• _What the exercise asks_
Present exactly, and only, the lines running from the line that contains "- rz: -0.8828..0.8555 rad" through the end of the entries below.

(Stored items from a collection)
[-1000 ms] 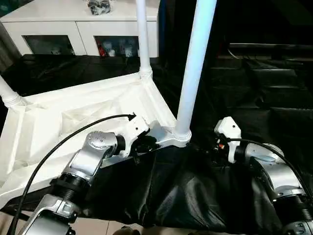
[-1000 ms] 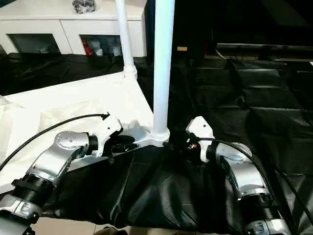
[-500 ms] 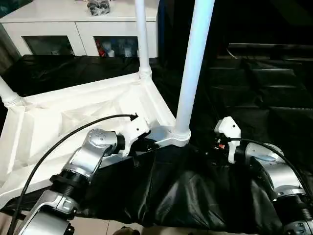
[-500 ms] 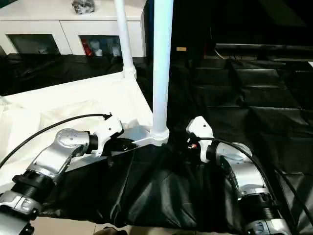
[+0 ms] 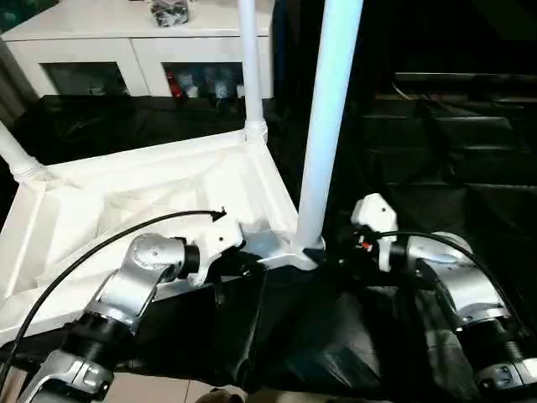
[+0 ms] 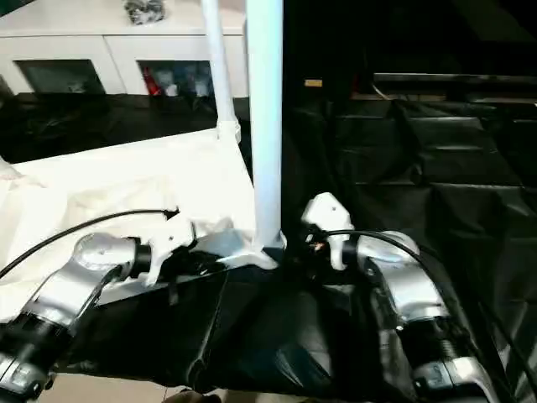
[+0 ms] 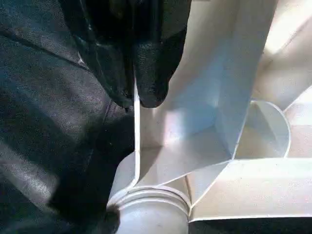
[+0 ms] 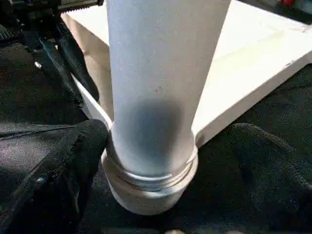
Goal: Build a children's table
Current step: Rotate leg to tighten
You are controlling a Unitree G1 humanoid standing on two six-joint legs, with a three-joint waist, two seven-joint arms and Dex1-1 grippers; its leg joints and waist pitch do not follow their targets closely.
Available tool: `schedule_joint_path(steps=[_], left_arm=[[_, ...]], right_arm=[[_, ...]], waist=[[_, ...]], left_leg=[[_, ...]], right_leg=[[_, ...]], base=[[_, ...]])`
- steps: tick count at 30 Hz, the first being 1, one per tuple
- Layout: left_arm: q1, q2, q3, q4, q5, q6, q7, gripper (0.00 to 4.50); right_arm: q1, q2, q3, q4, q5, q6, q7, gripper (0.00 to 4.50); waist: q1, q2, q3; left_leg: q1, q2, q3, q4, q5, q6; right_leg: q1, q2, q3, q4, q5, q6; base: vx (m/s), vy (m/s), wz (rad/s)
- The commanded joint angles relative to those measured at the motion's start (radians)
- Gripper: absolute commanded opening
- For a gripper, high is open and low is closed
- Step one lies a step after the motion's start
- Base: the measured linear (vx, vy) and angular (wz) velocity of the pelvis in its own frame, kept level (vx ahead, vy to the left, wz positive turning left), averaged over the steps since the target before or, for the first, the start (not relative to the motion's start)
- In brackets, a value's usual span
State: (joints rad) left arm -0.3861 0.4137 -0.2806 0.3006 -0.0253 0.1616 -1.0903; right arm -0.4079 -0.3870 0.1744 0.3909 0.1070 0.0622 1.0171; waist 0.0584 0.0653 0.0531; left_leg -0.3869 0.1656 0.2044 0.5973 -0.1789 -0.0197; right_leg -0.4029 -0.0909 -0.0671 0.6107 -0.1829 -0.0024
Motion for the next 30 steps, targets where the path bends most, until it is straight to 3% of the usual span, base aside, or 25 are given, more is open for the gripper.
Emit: schedule_joint_path(steps=[1,2,7,8,12,13,18,23,26,29,30], left_arm=[[0.015,-0.016,0.023,-0.029,-0.064,-0.041,-0.013,0.00],[0.015,-0.016,0.023,-0.029,-0.062,-0.042,-0.009,0.00],[0.017,-0.015,0.023,-0.027,-0.049,-0.045,0.001,0.00],[0.017,-0.015,0.022,-0.027,-0.047,-0.045,0.002,0.00],[0.014,-0.015,0.020,-0.022,-0.043,-0.048,0.004,0.00],[0.014,-0.015,0.020,-0.021,-0.043,-0.048,0.004,0.00],[0.013,-0.010,0.020,-0.016,-0.040,-0.051,0.003,0.00],[0.013,-0.003,0.022,-0.015,-0.040,-0.049,0.002,0.00],[0.013,0.002,0.026,-0.016,-0.039,-0.047,0.003,0.00],[0.012,0.010,0.031,-0.015,-0.035,-0.045,0.008,0.00],[0.013,0.017,0.035,-0.021,-0.035,-0.038,0.011,0.00]], right_arm=[[-0.025,0.005,0.013,0.021,-0.009,-0.015,0.010,4.47],[-0.031,0.008,0.015,0.032,-0.009,-0.017,0.013,4.20],[-0.062,0.019,0.025,0.079,-0.017,-0.039,0.022,3.94],[-0.066,0.021,0.027,0.085,-0.019,-0.042,0.023,3.71],[-0.098,0.042,0.044,0.133,-0.025,-0.059,0.036,3.69],[-0.099,0.043,0.046,0.137,-0.025,-0.061,0.039,3.38],[-0.106,0.047,0.052,0.154,-0.024,-0.067,0.054,2.99],[-0.115,0.050,0.058,0.179,-0.025,-0.079,0.070,2.70],[-0.117,0.053,0.058,0.182,-0.026,-0.080,0.079,2.60],[-0.115,0.057,0.064,0.185,-0.027,-0.082,0.086,2.56],[-0.113,0.056,0.067,0.181,-0.026,-0.079,0.093,2.56]], waist=[[0.004,-0.024,-0.064],[0.003,-0.027,-0.064],[0.004,-0.025,-0.065],[0.004,-0.025,-0.066],[0.001,-0.025,-0.065],[0.001,-0.028,-0.066],[0.003,-0.027,-0.067],[0.003,-0.029,-0.066],[0.002,-0.037,-0.067],[0.004,-0.033,-0.067],[0.002,-0.039,-0.059]], left_leg=[[0.018,0.066,-0.035,-0.071,-0.245,0.057],[0.017,0.066,-0.035,-0.071,-0.242,0.058],[0.017,0.066,-0.034,-0.069,-0.225,0.065],[0.018,0.066,-0.034,-0.069,-0.224,0.065],[0.017,0.065,-0.034,-0.068,-0.231,0.065],[0.017,0.065,-0.034,-0.068,-0.229,0.065],[0.017,0.066,-0.033,-0.067,-0.210,0.072],[0.016,0.065,-0.032,-0.065,-0.209,0.075],[0.016,0.065,-0.032,-0.065,-0.200,0.078],[0.017,0.065,-0.032,-0.065,-0.196,0.079],[0.015,0.065,-0.032,-0.068,-0.206,0.081]], right_leg=[[0.039,-0.067,0.048,-0.082,-0.301,-0.220],[0.039,-0.066,0.048,-0.082,-0.298,-0.220],[0.040,-0.065,0.048,-0.079,-0.279,-0.224],[0.040,-0.066,0.048,-0.078,-0.276,-0.226],[0.039,-0.065,0.048,-0.078,-0.282,-0.229],[0.039,-0.066,0.047,-0.078,-0.283,-0.230],[0.040,-0.065,0.047,-0.075,-0.262,-0.232],[0.041,-0.065,0.047,-0.075,-0.268,-0.233],[0.041,-0.065,0.047,-0.074,-0.259,-0.233],[0.041,-0.065,0.047,-0.073,-0.262,-0.232],[0.037,-0.065,0.048,-0.076,-0.280,-0.226]], base=[[0.000,0.000,0.00],[0.000,0.000,0.00],[0.000,0.000,0.00],[0.000,0.000,0.00],[0.000,0.000,0.00],[0.000,0.000,0.00],[0.000,0.000,0.00],[0.000,0.000,0.00],[0.000,0.000,0.00],[0.000,0.000,0.00],[0.000,0.000,0.00]])
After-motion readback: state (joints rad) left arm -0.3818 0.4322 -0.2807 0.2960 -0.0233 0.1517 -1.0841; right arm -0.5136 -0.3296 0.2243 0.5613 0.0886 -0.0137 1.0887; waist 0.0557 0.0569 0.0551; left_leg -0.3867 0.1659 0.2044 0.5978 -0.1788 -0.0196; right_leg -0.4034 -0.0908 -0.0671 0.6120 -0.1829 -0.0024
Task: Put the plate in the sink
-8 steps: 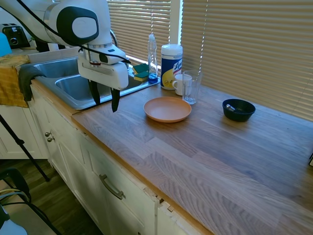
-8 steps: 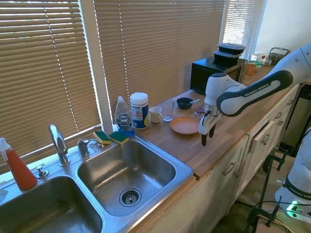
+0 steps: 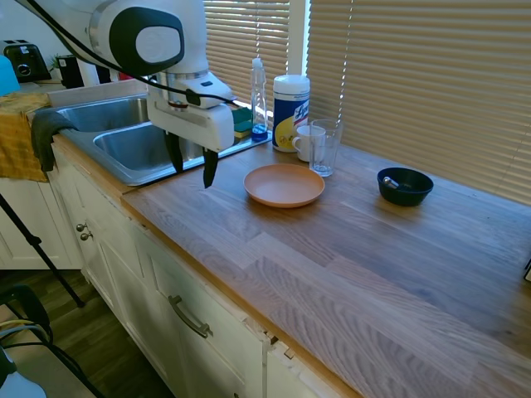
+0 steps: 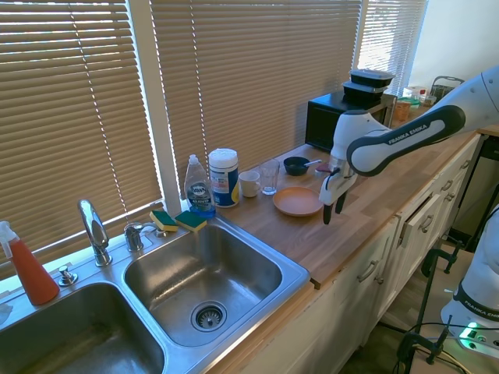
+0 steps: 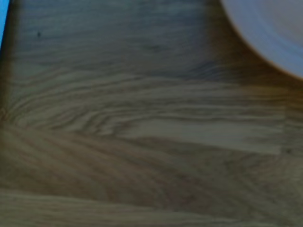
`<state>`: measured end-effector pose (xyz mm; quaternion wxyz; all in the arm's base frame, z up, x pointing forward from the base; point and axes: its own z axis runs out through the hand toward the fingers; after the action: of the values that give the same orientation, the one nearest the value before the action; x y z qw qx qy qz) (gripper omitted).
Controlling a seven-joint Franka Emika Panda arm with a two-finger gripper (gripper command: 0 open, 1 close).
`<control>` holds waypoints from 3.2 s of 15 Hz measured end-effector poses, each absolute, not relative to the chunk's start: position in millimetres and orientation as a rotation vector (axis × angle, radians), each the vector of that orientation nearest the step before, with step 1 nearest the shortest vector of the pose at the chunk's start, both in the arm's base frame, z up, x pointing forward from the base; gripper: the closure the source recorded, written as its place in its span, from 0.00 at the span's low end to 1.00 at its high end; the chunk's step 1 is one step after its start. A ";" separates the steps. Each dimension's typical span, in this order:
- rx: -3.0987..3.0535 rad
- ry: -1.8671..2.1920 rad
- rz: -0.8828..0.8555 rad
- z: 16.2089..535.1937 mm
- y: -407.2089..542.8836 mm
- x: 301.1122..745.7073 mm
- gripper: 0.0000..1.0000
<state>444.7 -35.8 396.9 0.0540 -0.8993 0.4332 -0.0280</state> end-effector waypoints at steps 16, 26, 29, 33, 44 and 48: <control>-2.437 1.445 -0.069 342.0 -228.3 566.8 0.00; -2.384 1.350 -0.006 316.8 -229.2 581.9 1.00; -2.378 1.344 -0.001 314.8 -226.7 583.4 1.00; -2.362 1.347 0.007 310.4 -228.9 583.6 1.00; -2.333 1.330 0.018 298.8 -234.5 580.9 1.00; -2.289 1.280 0.041 295.8 -237.6 577.3 1.00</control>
<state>577.3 -237.6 295.8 0.2564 -0.8436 0.4716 0.0151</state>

• _Exercise result_
- rz: -0.8828..0.8555 rad
- z: 16.2089..535.1937 mm
- y: -407.2089..542.8836 mm
- x: 301.1122..745.7073 mm
- gripper: 0.0000..1.0000
<state>444.7 -35.8 396.9 0.0540 -0.8993 0.4332 -0.0280</state> end-effector waypoints at steps 16, 26, 29, 33, 44 and 48: <control>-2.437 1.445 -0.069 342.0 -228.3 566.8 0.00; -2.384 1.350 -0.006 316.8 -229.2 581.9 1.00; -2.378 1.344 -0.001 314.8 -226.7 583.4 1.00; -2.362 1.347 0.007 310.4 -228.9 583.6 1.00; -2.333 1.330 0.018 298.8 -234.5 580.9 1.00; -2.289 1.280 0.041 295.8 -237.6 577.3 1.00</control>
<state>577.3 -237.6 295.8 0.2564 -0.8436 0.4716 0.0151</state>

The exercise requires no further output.